Therefore, the minimum value of $N$ is $12$, and the minimum value of $T$ satisfying the given condition is $184$
Sum of the squares of the digits of $T$ is $1^2 + 8^2 + 4^2 = 81$
Problem 26 of 30
What is the number of ways in which one can choose $60$ unit squares from a $11 \times 11$ chessboard, such that no two chosen squares have a side in common?Solution:
There are a total number of $11 \times 11 = 121$ squares.Let's assume these are coloured, like a normal chessboard, alternate black and white. If the first square is black, then there will be $61$ black squares and $60$ white squares.
To be able to choose $60$ squares which do not share any side we should select either all black squares or all white squares.

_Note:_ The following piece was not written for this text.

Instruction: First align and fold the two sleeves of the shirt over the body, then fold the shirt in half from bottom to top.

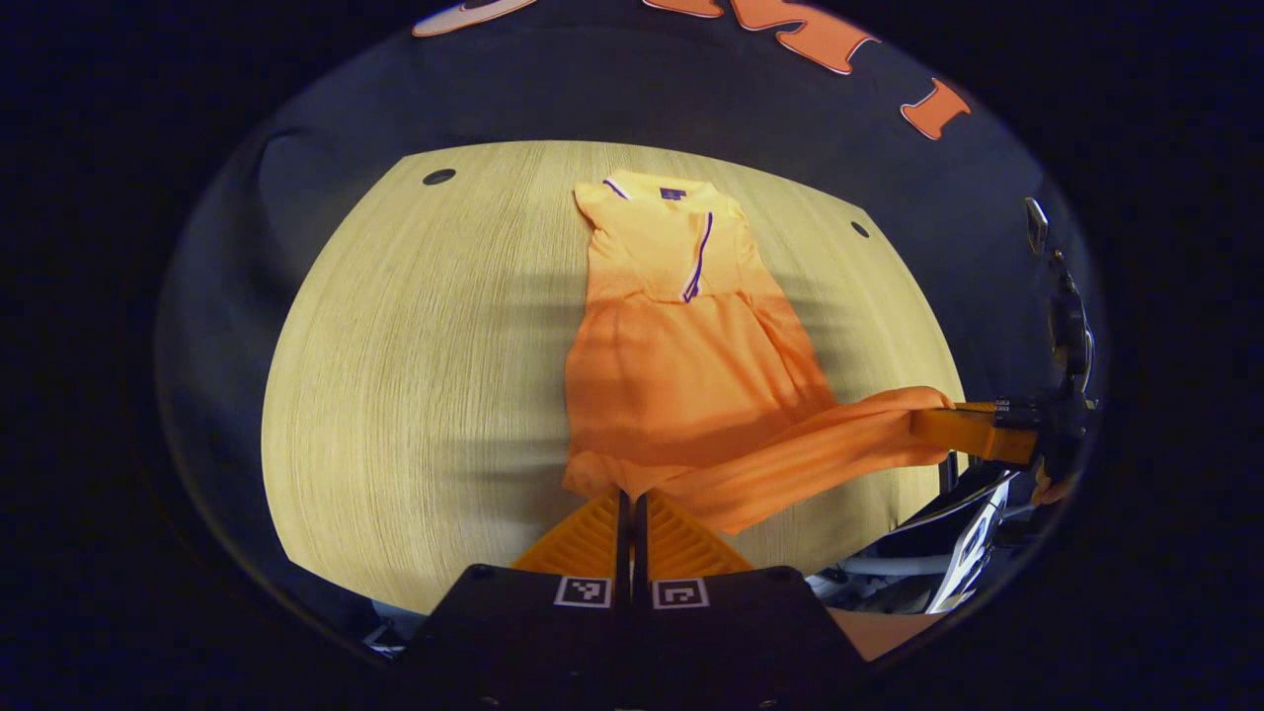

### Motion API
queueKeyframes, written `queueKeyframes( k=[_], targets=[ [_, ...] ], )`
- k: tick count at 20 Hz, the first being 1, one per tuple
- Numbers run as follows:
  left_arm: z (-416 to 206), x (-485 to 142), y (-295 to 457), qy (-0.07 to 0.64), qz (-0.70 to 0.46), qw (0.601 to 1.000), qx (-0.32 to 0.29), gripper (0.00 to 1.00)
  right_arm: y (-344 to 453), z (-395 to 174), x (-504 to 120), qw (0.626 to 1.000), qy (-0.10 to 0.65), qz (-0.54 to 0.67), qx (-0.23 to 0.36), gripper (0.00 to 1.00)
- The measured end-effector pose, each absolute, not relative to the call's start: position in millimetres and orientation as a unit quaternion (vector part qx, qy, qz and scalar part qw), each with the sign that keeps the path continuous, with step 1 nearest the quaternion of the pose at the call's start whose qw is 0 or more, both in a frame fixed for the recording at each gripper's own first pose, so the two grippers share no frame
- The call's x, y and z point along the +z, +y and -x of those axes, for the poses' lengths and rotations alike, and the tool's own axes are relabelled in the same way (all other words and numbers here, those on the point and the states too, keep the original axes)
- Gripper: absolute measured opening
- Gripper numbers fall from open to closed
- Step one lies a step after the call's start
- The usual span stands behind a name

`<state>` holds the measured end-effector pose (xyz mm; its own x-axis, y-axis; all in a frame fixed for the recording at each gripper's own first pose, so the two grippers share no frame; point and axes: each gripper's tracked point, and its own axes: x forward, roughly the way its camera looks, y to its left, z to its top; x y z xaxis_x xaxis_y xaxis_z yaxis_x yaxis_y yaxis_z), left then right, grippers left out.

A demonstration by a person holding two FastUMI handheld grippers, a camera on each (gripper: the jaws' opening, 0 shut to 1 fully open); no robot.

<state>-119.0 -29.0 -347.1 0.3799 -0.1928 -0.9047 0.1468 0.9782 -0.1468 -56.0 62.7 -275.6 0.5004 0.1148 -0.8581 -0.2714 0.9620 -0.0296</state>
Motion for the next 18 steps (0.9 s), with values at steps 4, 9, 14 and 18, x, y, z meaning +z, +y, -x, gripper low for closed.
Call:
queueKeyframes(
  k=[4, 9, 14, 18],
  targets=[
    [81, -338, -33, 0.527, 0.016, 0.843, -0.106, 0.01, 67, 31, -253, 0.873, 0.467, 0.081, 0.117, 0.0],
    [28, -316, -34, 0.493, 0.014, 0.864, -0.104, 0.01, 75, -8, -231, 0.883, 0.447, 0.076, 0.122, 0.0],
    [-39, -291, -36, 0.453, 0.001, 0.885, -0.105, 0.01, 87, -58, -205, 0.895, 0.421, 0.072, 0.127, 0.0],
    [-92, -282, -39, 0.429, -0.004, 0.897, -0.105, 0.01, 93, -99, -189, 0.902, 0.404, 0.074, 0.129, 0.0]
  ],
)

Therefore, we can choose $60$ black squares in $\xacomb{61}{60} = \xacomb{61}{1} = 61$ ways, or,
$60$ white squares in $\xacomb{60}{60} = 1$ way.
The total number of selecting the squares is $62$
Problem 27 of 30
What is the number of ways in which one can colour the squares of a $4 \times 4$ chessboard with colours red and blue such that each row as well as each column has exactly two red squares and two blue squares?Solution:
We can solve this problem easily if we assign digits to the individual colours.
We can assign the digit $1$ for red and $2$ for blue.
For each row to have two reds and two blues, we can form four digit numbers using digits $1$ and $2$ only.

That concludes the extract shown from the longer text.